# Tesla Invader 2/3 240W



## Nailedit77 (8/5/17)

510 threading connection;
Zinc alloy + carbon fiber construction;
Maximum variable wattage: 240W / 360W;
Voltage adjust: I-V level;
Input voltage range: 6.4V-8.4V / 9.6V-12.6V;
Output voltage range: 3V-8V;
Maximum output current: 60A;
Resistance range: 0.1ohm-3.0ohm;
Suitable to sub-ohm atomizer;
Ventilation holes system for heat dissipation;
Large LED indicator;
Houses dual / triple 18650 batteries (not included);

Multi-protections:
Over puffing protection;
Reverse connection protection;
Atomizer short-circuit protection;
Low voltage alert;
Overheat protection;
Overcurrent protection

Reactions: Like 1 | Optimistic 1


----------



## Scoob (8/5/17)

This looks awesome!
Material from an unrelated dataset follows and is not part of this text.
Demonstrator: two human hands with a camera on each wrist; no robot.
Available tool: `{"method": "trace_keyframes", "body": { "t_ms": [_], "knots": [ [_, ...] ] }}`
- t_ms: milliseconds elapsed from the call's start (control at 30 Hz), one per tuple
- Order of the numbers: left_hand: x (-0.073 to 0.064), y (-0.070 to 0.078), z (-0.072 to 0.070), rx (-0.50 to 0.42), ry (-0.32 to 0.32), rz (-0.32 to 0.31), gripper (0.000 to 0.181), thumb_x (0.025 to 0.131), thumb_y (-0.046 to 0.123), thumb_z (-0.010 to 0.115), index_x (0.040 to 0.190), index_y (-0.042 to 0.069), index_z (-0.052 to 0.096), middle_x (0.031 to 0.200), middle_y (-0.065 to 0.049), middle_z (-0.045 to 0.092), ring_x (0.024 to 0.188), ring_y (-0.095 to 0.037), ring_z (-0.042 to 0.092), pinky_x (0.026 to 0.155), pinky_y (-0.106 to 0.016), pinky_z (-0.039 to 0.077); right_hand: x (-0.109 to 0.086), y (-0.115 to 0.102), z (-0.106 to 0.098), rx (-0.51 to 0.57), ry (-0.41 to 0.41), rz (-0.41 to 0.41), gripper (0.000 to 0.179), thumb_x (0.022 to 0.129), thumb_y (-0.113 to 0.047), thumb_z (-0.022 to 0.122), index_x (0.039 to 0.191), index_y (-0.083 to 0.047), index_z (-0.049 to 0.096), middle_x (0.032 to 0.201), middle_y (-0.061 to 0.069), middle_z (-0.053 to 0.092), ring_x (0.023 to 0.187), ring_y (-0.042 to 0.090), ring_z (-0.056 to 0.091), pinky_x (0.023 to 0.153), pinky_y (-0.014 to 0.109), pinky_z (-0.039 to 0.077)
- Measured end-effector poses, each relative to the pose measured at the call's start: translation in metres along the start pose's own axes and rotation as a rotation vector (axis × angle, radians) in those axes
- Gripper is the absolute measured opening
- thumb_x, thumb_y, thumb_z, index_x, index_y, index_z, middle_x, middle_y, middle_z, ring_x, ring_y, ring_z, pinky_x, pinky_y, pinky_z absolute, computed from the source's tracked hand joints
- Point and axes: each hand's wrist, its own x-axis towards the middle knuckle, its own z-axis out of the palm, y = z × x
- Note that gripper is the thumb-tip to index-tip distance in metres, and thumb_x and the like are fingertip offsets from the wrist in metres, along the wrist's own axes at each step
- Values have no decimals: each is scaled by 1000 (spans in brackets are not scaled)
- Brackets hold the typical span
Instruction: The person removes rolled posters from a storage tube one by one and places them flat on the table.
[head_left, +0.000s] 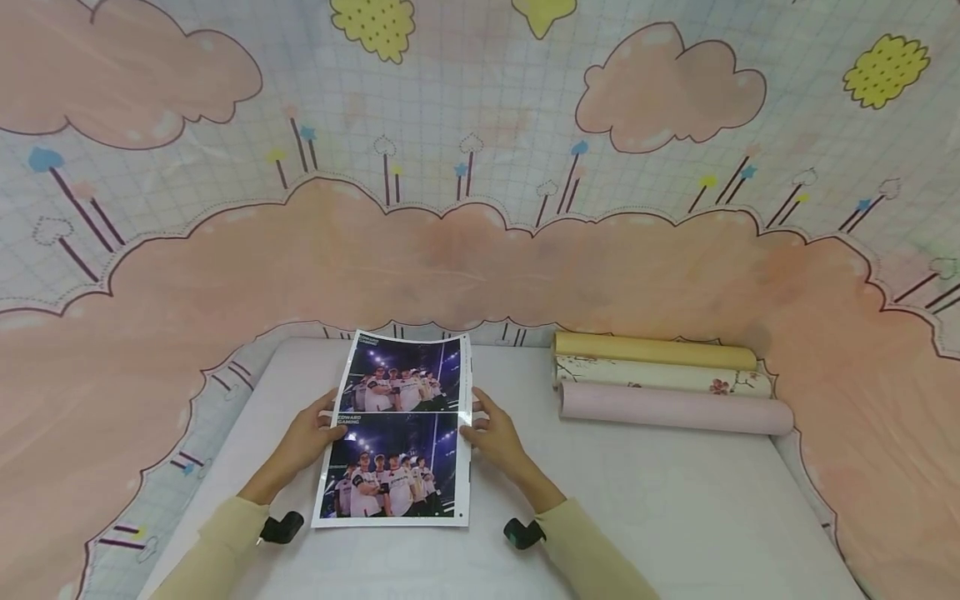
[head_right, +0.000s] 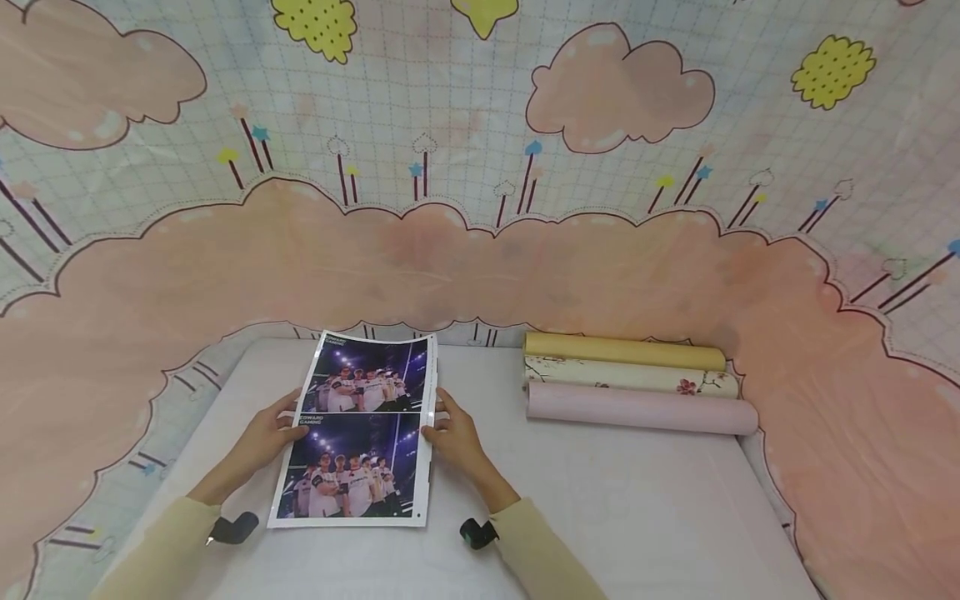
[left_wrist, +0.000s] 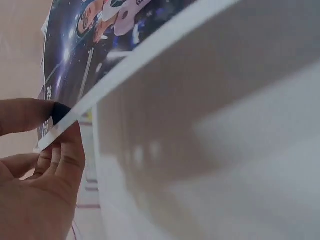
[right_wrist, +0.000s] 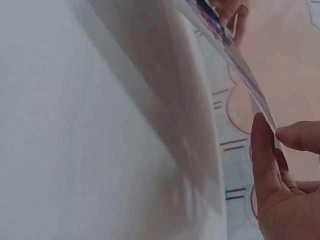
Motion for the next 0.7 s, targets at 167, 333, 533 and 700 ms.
{"method": "trace_keyframes", "body": {
  "t_ms": [167,333,533,700],
  "knots": [
    [6,-16,-16,-40,-7,-25,74,92,4,60,153,-4,20,137,-30,42,93,-14,62,75,-25,53,12,1,17,-6,-26,26,74,88,1,65,153,-4,30,125,20,56,85,15,67,71,30,60],
    [10,-30,-25,14,29,-43,79,90,4,62,154,-3,18,136,-32,45,100,-22,63,76,-24,51,25,5,33,-53,-21,27,73,86,3,66,151,-1,33,121,21,60,75,11,60,69,29,60],
    [17,-39,-33,91,62,-74,71,90,7,62,151,-7,26,135,-33,48,112,-40,60,90,-42,52,39,4,46,-141,23,48,69,85,-3,68,148,-2,38,121,18,61,81,12,59,69,24,54],
    [25,-43,-44,110,54,-79,67,91,6,59,149,-7,29,139,-35,46,117,-46,56,98,-54,48,48,3,53,-194,27,76,70,83,-4,70,146,-1,41,119,15,63,93,20,65,81,31,57]
  ]
}}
The invader 3 was a great device, so they have some pretty big shoes to fill.


----------



## Tai (8/5/17)

Ill just stick with my Invader 111. Love it


----------



## Sterling Vape (8/5/17)

What drove me to get the invader III over the Cricket v2 was its design. Would have loved to have seen a different, more innovative design with this one. Must still be a beast though.


----------